● YOUR INSTRUCTIONS:
Copy out every line holding the string "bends" from the records below.

● RECORDS TO PROCESS:
────────

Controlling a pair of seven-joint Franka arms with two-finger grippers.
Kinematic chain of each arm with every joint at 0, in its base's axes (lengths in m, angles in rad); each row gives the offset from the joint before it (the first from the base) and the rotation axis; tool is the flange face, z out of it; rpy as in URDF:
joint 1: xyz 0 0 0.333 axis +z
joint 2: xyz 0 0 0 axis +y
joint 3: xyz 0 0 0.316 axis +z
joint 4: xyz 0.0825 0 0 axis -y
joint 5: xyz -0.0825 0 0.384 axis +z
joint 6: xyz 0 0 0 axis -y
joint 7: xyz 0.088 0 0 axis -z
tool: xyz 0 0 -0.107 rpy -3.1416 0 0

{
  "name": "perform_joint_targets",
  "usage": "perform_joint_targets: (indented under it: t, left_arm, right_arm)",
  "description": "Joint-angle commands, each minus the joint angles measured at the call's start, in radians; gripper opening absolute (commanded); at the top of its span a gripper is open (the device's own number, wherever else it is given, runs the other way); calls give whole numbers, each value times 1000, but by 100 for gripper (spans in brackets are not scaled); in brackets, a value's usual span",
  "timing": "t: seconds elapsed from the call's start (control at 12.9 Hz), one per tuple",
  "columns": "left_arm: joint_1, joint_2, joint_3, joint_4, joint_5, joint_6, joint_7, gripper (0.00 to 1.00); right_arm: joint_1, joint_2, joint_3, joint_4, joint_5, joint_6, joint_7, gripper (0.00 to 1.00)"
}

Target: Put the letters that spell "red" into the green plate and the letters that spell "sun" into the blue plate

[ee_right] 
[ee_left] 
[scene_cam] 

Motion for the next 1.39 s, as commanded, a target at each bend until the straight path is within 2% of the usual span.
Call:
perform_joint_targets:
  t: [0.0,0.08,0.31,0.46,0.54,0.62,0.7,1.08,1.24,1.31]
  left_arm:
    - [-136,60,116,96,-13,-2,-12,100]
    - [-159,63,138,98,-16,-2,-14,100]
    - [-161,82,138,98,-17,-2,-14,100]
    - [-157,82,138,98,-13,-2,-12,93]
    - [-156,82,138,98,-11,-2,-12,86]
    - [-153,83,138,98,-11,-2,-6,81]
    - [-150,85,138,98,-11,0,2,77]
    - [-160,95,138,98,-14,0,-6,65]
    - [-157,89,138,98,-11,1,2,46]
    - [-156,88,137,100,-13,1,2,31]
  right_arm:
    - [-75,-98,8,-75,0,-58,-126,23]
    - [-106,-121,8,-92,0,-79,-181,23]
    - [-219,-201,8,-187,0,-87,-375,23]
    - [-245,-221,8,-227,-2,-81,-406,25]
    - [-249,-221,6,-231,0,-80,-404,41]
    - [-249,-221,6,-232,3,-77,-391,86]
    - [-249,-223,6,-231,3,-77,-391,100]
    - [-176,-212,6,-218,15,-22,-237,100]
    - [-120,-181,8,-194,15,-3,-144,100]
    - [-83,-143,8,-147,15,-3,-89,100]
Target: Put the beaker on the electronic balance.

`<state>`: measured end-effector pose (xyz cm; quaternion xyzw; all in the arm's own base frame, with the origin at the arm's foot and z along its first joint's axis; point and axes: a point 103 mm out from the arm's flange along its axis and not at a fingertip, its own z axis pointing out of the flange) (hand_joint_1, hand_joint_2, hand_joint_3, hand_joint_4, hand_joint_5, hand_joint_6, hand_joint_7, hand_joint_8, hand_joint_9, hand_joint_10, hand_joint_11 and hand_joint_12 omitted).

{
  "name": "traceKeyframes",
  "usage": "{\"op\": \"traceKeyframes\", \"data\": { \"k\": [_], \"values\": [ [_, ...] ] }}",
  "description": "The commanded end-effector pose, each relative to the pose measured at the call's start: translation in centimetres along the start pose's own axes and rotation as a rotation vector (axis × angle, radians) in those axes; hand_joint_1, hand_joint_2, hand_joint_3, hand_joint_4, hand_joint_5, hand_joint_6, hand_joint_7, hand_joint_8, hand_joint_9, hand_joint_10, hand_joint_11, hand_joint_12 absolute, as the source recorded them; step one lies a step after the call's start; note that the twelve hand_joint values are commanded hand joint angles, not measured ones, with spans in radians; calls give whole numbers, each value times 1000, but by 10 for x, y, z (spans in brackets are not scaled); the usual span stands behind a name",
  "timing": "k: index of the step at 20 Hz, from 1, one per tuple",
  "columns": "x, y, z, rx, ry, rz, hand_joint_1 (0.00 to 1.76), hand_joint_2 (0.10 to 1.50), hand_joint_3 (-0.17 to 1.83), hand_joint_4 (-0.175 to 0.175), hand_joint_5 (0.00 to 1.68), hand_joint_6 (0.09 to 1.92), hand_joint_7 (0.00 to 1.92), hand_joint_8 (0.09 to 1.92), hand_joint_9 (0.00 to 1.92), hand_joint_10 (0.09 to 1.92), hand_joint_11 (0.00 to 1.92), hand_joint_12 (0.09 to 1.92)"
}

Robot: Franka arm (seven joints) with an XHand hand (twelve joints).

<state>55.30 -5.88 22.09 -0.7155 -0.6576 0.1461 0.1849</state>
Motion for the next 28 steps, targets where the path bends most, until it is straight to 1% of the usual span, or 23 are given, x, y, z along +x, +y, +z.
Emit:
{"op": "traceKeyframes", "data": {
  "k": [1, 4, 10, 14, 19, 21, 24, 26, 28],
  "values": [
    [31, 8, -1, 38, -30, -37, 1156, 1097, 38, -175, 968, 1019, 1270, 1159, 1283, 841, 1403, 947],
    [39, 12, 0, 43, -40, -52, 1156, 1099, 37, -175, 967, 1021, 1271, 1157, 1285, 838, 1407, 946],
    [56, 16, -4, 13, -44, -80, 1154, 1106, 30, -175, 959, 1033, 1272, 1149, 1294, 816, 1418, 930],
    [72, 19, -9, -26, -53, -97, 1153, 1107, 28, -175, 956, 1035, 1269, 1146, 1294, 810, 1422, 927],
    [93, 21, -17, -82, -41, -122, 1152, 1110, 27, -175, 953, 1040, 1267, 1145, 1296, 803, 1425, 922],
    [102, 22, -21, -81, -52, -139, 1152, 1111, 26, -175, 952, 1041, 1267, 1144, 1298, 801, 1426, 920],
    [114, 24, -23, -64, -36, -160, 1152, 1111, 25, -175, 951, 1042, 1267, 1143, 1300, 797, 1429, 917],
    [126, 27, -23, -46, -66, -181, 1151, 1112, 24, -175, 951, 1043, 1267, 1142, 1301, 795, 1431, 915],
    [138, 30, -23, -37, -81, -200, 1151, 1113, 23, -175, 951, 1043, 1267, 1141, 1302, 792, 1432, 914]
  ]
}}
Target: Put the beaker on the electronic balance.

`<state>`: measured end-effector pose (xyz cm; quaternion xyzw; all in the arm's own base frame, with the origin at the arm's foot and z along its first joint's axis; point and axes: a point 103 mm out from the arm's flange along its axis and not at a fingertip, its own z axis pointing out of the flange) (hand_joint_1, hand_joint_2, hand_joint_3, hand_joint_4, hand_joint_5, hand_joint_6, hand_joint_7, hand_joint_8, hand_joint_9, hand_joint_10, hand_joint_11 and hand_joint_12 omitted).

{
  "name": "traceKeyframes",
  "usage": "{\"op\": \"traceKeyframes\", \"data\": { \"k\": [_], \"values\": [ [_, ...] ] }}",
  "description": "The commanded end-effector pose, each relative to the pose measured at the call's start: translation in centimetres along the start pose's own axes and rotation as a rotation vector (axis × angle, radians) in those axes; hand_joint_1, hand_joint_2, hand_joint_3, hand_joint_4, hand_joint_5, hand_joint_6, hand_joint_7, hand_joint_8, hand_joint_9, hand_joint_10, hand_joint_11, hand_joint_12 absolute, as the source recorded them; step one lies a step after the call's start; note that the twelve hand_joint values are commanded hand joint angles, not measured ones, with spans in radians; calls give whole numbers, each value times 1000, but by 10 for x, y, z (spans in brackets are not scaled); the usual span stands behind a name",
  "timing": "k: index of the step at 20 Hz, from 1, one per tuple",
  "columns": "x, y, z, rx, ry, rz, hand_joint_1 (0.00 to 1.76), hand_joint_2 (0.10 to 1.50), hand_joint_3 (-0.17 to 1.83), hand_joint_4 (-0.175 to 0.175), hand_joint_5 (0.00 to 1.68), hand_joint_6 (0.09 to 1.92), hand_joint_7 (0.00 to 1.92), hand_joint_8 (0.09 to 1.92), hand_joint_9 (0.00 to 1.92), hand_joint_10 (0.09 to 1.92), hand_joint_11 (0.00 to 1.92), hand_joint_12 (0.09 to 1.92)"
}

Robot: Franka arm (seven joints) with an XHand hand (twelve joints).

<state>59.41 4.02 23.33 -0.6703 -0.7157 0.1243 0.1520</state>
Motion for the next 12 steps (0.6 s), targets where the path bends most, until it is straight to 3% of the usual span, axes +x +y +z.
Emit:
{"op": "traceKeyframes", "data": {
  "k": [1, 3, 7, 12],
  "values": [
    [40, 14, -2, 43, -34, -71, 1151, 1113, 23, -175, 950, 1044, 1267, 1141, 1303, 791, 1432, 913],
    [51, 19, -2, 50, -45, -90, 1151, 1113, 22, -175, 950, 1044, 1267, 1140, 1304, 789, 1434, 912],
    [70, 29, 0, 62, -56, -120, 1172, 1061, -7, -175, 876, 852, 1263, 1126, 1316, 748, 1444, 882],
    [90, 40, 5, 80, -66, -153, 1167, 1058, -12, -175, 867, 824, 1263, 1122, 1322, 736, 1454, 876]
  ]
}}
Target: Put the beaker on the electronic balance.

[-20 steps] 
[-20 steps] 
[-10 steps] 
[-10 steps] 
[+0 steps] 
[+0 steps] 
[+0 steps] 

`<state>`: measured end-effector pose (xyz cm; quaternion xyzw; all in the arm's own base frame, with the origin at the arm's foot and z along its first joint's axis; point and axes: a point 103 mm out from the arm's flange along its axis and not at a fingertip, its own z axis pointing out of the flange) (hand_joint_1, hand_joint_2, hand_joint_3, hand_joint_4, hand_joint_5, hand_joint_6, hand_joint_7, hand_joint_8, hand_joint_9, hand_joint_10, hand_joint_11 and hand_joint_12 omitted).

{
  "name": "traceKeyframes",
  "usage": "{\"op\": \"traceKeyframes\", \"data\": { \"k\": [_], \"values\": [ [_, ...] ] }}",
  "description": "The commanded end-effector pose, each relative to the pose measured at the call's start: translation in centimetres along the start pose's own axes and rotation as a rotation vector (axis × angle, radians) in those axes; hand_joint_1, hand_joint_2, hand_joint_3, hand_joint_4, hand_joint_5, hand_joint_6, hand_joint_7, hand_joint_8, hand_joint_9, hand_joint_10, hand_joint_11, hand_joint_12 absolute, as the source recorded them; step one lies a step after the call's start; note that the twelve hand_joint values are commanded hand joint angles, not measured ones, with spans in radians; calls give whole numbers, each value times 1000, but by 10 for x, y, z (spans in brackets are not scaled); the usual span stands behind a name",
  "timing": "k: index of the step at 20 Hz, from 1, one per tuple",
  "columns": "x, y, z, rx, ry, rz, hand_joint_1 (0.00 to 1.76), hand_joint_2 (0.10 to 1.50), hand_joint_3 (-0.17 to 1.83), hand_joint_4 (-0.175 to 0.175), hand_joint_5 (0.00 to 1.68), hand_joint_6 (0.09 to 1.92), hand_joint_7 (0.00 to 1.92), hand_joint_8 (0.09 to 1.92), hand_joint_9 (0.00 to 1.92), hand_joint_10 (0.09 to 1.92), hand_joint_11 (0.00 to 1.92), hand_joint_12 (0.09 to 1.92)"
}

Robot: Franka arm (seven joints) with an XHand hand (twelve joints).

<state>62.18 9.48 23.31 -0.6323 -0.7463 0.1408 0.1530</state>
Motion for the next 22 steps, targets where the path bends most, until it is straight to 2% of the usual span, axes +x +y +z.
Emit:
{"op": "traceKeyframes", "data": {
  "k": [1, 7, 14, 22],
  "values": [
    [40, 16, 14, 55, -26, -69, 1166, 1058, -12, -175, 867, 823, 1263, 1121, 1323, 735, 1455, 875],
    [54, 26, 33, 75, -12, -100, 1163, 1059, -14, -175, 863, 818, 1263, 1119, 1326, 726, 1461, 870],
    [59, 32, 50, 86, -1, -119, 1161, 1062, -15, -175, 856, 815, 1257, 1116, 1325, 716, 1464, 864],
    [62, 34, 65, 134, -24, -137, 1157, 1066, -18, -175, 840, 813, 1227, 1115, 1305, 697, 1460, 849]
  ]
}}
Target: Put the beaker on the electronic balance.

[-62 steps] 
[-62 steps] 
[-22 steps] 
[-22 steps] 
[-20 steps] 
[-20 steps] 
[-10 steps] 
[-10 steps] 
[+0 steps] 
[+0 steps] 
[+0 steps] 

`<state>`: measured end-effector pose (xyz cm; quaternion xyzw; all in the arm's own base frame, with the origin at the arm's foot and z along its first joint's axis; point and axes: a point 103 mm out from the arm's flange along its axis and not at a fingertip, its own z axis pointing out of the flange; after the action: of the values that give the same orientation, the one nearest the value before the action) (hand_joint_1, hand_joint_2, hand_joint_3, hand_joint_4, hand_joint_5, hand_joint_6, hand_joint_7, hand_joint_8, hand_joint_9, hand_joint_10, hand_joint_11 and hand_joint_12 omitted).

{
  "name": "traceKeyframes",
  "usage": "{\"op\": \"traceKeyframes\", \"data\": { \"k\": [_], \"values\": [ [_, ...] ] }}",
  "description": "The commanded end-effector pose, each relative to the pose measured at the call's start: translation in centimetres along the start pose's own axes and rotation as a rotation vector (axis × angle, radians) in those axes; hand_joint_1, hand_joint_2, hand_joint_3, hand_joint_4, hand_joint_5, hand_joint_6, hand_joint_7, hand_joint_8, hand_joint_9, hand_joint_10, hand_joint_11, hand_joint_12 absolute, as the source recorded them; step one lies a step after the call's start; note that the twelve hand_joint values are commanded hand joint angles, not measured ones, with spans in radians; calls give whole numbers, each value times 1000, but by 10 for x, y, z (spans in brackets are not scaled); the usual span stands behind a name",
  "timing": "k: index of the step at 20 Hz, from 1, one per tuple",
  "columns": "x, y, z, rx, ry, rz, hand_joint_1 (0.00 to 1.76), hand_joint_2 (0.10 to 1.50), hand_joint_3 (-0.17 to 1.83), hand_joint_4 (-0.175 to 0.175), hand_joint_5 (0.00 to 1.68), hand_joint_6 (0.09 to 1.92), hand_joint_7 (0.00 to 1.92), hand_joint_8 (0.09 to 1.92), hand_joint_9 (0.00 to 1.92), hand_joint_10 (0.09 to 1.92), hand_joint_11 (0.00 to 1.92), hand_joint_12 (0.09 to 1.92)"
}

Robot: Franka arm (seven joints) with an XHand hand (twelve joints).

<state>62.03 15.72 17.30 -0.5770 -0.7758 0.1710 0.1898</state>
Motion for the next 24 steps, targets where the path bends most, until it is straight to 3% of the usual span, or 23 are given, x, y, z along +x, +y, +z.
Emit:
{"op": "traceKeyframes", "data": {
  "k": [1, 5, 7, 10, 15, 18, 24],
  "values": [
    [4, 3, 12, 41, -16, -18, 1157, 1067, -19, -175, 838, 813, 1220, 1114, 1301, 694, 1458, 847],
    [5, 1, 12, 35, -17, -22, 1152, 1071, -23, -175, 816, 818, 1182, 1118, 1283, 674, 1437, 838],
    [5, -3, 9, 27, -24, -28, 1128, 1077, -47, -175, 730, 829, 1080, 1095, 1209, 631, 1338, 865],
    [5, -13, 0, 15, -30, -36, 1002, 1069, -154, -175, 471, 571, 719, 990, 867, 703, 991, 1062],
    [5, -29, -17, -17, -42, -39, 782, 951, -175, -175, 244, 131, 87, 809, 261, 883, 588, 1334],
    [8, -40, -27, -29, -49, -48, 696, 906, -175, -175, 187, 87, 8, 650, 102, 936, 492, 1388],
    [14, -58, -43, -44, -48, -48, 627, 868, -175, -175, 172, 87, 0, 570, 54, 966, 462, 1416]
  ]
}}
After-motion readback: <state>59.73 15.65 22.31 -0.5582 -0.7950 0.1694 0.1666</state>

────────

● THE ANSWER:
Motion for the next 28 steps, targets where the path bends most, until it is straight to 1% of the usual span, or 23 are given, x, y, z along +x, +y, +z.
Motion for the next 12 steps (0.6 s), targets where the path bends most, until it is straight to 3% of the usual span, axes +x +y +z.
Motion for the next 22 steps, targets where the path bends most, until it is straight to 2% of the usual span, axes +x +y +z.
Motion for the next 24 steps, targets where the path bends most, until it is straight to 3% of the usual span, or 23 are given, x, y, z along +x, +y, +z.

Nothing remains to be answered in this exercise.